▶ [TASK ITEM] Line by line, retype the data exactly as it is given.

▶ [INFORMATION SUPPLIED]
* * * * * * * * *

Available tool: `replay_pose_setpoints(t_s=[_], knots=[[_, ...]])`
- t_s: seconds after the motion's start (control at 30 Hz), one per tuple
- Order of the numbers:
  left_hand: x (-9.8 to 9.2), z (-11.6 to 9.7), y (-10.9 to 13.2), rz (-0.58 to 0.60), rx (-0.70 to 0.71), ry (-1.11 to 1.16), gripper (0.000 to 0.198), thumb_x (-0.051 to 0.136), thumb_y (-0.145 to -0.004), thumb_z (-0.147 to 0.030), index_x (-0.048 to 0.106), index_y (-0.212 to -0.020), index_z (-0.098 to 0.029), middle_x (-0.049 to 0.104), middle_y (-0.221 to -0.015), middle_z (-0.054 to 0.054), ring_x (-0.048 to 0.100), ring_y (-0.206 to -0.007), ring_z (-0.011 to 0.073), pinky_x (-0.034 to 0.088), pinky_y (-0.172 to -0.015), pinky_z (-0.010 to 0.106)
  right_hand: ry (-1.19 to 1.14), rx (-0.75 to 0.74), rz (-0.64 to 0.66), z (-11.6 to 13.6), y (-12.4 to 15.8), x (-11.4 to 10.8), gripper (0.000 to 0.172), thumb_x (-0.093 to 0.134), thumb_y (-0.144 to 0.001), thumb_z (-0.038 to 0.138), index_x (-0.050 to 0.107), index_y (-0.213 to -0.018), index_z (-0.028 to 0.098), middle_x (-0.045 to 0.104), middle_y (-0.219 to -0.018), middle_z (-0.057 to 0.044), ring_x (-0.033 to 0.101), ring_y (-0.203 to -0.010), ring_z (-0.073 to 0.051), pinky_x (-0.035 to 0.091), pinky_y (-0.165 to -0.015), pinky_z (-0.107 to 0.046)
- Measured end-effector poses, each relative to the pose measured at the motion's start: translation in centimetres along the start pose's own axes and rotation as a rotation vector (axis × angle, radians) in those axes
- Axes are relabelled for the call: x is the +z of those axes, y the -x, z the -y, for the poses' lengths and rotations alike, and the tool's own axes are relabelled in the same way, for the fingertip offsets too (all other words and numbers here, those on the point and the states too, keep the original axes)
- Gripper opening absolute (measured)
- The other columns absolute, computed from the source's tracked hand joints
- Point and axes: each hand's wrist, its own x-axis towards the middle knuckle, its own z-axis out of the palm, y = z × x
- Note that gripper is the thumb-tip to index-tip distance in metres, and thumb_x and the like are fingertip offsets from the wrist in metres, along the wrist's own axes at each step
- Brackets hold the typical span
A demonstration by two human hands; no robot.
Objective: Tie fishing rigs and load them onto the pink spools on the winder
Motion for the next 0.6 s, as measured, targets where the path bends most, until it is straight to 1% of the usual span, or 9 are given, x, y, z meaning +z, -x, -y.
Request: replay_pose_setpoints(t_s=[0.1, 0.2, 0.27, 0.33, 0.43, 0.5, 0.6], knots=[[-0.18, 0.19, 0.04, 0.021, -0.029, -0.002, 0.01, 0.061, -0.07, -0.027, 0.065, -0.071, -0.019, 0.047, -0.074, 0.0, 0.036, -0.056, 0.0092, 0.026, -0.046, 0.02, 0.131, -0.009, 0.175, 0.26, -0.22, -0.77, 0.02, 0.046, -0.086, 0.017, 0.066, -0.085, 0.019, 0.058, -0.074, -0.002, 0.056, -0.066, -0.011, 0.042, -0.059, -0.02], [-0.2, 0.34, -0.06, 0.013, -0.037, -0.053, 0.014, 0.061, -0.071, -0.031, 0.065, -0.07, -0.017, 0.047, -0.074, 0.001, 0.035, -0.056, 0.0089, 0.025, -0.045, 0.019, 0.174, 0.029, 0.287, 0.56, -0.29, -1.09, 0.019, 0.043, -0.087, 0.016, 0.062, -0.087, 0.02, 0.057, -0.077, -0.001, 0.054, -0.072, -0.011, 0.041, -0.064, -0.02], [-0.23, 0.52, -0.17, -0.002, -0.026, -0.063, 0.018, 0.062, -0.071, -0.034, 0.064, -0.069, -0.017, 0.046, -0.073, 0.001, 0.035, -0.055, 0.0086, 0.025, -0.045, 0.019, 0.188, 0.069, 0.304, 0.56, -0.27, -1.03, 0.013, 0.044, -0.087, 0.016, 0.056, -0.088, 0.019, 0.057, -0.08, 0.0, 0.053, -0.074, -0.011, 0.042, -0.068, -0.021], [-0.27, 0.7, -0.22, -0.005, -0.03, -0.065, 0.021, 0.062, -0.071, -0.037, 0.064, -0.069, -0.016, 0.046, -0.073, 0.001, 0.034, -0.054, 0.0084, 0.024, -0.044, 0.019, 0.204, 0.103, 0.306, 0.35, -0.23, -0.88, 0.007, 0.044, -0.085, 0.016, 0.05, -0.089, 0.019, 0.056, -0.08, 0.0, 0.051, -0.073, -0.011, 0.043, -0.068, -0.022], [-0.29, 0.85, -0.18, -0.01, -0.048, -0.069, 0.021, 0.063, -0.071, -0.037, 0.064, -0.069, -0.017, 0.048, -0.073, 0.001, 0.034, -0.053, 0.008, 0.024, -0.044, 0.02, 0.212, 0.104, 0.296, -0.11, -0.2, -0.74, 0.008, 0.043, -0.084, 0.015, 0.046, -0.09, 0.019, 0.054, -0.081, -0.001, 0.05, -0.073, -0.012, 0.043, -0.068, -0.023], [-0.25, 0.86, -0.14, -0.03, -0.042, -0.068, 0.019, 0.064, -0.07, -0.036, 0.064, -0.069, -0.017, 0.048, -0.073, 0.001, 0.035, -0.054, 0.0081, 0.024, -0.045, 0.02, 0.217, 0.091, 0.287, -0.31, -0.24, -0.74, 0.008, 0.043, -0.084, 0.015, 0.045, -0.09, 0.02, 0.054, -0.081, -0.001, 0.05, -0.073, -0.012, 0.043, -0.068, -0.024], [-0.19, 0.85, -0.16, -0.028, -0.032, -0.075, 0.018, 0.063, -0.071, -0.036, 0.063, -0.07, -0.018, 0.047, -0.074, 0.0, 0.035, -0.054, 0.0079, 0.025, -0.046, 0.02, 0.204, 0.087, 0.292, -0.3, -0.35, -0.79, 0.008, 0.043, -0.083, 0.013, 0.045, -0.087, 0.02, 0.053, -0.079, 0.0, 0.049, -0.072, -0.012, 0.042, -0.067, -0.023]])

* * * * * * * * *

▶ [YOUR RESPONSE]
Available tool: `replay_pose_setpoints(t_s=[_], knots=[[_, ...]])`
- t_s: seconds after the motion's start (control at 30 Hz), one per tuple
- Order of the numbers:
  left_hand: x (-9.8 to 9.2), z (-11.6 to 9.7), y (-10.9 to 13.2), rz (-0.58 to 0.60), rx (-0.70 to 0.71), ry (-1.11 to 1.16), gripper (0.000 to 0.198), thumb_x (-0.051 to 0.136), thumb_y (-0.145 to -0.004), thumb_z (-0.147 to 0.030), index_x (-0.048 to 0.106), index_y (-0.212 to -0.020), index_z (-0.098 to 0.029), middle_x (-0.049 to 0.104), middle_y (-0.221 to -0.015), middle_z (-0.054 to 0.054), ring_x (-0.048 to 0.100), ring_y (-0.206 to -0.007), ring_z (-0.011 to 0.073), pinky_x (-0.034 to 0.088), pinky_y (-0.172 to -0.015), pinky_z (-0.010 to 0.106)
  right_hand: ry (-1.19 to 1.14), rx (-0.75 to 0.74), rz (-0.64 to 0.66), z (-11.6 to 13.6), y (-12.4 to 15.8), x (-11.4 to 10.8), gripper (0.000 to 0.172), thumb_x (-0.093 to 0.134), thumb_y (-0.144 to 0.001), thumb_z (-0.038 to 0.138), index_x (-0.050 to 0.107), index_y (-0.213 to -0.018), index_z (-0.028 to 0.098), middle_x (-0.045 to 0.104), middle_y (-0.219 to -0.018), middle_z (-0.057 to 0.044), ring_x (-0.033 to 0.101), ring_y (-0.203 to -0.010), ring_z (-0.073 to 0.051), pinky_x (-0.035 to 0.091), pinky_y (-0.165 to -0.015), pinky_z (-0.107 to 0.046)
- Measured end-effector poses, each relative to the pose measured at the motion's start: translation in centimetres along the start pose's own axes and rotation as a rotation vector (axis × angle, radians) in those axes
- Axes are relabelled for the call: x is the +z of those axes, y the -x, z the -y, for the poses' lengths and rotations alike, and the tool's own axes are relabelled in the same way, for the fingertip offsets too (all other words and numbers here, those on the point and the states too, keep the original axes)
- Gripper opening absolute (measured)
- The other columns absolute, computed from the source's tracked hand joints
- Point and axes: each hand's wrist, its own x-axis towards the middle knuckle, its own z-axis out of the palm, y = z × x
- Note that gripper is the thumb-tip to index-tip distance in metres, and thumb_x and the like are fingertip offsets from the wrist in metres, along the wrist's own axes at each step
- Brackets hold the typical span
A demonstration by two human hands; no robot.
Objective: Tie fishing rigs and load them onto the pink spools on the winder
Motion for the next 0.6 s, as measured, targets where the path bends most, until it is straight to 1% of the usual span, or 9 are given, x, y, z meaning +z, -x, -y.
Request: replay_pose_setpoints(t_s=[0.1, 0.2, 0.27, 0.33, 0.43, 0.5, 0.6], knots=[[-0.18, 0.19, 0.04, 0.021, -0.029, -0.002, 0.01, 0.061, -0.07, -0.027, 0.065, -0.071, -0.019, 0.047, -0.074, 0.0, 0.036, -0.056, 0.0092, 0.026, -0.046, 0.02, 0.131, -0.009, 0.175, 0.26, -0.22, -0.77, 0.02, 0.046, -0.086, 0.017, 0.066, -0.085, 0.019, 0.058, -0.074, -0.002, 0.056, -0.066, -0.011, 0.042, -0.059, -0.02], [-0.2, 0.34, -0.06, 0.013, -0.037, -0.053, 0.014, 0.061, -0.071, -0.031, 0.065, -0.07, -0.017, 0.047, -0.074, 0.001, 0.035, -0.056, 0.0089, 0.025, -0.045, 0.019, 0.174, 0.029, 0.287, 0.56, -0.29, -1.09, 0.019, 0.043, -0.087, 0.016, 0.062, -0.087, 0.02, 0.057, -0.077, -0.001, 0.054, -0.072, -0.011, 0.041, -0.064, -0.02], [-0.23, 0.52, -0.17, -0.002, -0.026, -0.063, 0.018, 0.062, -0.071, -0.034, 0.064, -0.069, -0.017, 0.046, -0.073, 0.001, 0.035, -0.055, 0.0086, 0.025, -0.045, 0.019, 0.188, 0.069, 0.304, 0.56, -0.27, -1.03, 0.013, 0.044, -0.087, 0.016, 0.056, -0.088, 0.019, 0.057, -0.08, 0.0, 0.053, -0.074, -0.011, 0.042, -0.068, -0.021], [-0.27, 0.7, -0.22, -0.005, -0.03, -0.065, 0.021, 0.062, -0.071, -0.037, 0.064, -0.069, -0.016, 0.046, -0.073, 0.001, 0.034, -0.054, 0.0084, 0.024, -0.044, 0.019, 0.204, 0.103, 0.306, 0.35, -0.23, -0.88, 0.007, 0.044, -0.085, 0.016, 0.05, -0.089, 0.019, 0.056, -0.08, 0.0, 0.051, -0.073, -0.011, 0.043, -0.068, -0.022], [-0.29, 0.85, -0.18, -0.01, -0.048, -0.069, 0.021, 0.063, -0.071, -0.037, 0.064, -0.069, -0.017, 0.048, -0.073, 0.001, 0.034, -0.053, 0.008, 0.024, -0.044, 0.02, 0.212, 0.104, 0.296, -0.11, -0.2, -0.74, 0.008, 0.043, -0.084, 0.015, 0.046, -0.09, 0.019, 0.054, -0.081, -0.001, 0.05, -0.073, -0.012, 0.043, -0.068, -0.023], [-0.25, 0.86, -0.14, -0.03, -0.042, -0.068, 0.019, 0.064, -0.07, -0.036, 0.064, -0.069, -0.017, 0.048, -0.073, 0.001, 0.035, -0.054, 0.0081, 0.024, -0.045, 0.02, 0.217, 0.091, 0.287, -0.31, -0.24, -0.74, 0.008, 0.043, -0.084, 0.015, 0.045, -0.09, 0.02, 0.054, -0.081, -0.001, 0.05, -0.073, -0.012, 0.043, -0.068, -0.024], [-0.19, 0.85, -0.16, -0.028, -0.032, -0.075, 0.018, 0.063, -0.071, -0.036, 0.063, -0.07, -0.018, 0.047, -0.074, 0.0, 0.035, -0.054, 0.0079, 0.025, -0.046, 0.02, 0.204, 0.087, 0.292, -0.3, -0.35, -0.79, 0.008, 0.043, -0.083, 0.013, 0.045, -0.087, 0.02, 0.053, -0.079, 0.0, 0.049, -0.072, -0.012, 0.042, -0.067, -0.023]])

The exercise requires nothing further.